Every line of the entries below from the one containing "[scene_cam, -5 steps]" to the one containing "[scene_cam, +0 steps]", both ends included, must be written out exactly. No other line belongs in the answer.
*** Opening Records ***
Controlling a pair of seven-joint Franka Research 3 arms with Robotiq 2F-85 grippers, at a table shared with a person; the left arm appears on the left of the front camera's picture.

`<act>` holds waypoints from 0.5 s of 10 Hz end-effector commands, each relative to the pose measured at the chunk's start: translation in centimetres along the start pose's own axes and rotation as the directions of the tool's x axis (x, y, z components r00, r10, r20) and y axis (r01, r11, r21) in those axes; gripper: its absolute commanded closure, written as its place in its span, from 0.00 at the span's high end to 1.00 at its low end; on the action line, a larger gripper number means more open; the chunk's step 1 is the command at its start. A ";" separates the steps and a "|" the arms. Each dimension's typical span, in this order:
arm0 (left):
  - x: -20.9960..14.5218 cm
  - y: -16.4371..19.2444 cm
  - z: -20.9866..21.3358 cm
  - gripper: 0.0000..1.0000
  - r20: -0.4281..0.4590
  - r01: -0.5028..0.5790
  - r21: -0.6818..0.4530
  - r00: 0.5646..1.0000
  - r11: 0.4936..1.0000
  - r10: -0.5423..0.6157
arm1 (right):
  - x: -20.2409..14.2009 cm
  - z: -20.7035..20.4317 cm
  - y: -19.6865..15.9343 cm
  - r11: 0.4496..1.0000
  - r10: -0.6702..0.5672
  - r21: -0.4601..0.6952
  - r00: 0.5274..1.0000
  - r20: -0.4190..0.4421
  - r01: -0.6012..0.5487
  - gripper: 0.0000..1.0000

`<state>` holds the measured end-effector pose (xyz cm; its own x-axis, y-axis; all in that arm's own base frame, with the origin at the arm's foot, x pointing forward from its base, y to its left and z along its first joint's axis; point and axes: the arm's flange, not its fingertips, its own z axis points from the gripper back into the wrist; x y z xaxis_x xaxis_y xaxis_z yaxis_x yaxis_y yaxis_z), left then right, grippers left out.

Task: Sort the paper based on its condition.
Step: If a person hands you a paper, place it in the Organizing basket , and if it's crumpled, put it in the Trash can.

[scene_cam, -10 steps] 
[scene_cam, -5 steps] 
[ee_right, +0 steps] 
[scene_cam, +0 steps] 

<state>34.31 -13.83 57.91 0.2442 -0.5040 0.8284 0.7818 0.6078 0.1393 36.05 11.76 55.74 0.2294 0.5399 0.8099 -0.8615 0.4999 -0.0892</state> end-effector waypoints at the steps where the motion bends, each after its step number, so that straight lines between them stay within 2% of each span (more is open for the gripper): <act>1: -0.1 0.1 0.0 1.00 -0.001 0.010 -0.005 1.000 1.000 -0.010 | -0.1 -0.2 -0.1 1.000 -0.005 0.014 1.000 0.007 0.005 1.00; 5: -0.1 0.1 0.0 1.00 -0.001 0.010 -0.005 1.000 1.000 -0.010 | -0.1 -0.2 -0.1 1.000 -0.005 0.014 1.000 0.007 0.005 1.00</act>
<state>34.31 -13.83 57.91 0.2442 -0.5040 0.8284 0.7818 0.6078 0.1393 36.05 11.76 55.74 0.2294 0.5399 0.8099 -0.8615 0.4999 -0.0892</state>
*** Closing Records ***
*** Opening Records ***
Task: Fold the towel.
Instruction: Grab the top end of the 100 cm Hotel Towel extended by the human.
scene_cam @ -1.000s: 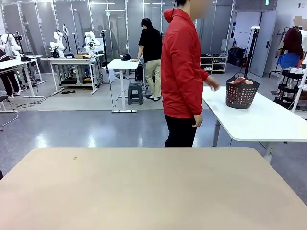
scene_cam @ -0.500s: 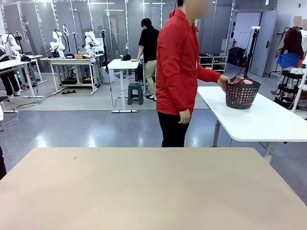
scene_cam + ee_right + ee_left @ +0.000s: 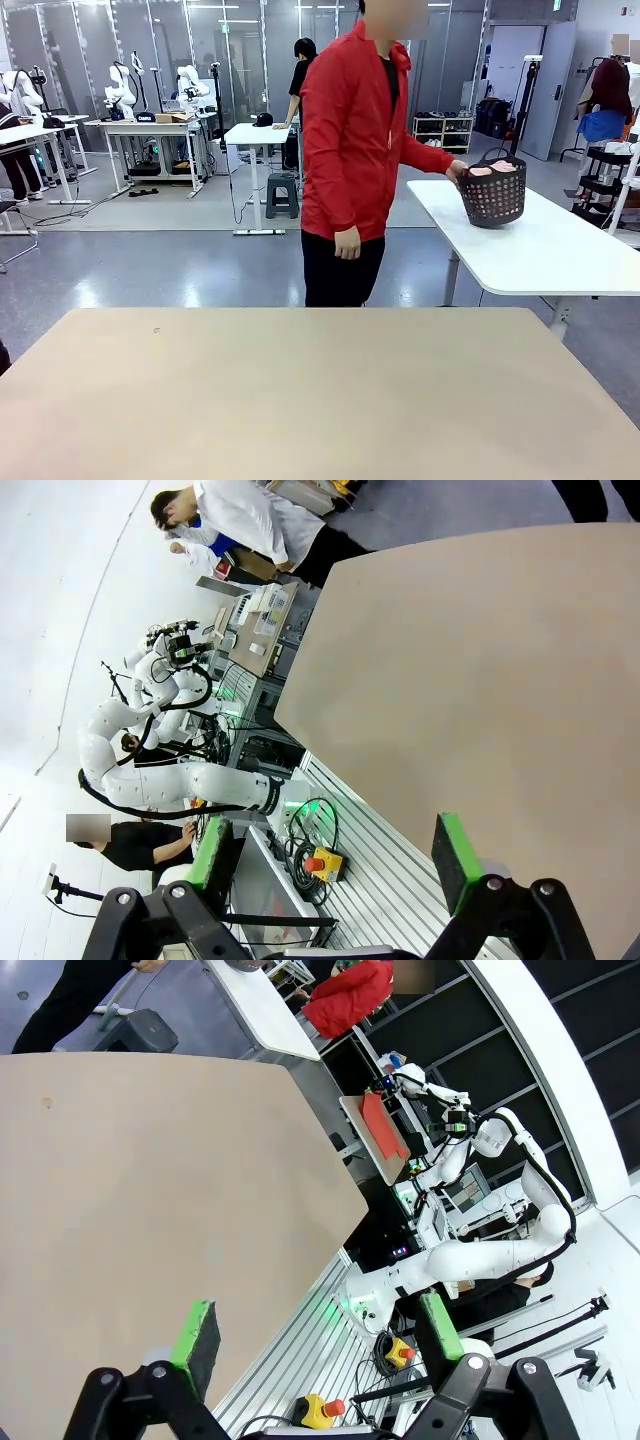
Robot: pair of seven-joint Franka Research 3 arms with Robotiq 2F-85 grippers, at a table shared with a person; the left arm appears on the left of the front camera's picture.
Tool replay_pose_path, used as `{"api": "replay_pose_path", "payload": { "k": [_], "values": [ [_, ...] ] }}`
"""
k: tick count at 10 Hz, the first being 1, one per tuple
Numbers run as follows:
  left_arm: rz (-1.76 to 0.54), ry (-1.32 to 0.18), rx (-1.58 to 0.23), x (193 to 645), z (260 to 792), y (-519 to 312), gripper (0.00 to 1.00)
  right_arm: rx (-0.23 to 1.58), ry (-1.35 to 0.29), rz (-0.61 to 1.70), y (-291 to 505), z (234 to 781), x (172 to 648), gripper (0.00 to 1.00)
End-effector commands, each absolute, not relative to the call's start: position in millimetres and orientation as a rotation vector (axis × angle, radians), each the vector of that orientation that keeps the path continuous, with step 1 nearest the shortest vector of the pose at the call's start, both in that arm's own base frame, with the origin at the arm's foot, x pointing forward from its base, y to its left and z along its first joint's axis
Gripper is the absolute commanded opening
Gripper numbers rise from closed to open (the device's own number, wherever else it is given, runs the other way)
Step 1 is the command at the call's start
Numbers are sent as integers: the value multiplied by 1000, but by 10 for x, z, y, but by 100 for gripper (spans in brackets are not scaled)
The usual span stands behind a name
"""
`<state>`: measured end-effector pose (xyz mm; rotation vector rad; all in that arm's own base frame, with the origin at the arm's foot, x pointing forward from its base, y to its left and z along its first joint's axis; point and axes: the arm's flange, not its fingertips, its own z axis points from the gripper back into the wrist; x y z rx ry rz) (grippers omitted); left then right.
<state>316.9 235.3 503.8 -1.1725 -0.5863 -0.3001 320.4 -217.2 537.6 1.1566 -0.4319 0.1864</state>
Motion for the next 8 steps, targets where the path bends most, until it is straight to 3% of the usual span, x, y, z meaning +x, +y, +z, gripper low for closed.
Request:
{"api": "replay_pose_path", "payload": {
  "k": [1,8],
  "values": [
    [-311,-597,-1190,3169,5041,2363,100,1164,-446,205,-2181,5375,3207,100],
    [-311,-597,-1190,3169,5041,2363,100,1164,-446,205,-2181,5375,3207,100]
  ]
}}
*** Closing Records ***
# Reply to the exercise
[scene_cam, -5 steps] 
[ee_right, +0 steps] 
[scene_cam, +0 steps] 

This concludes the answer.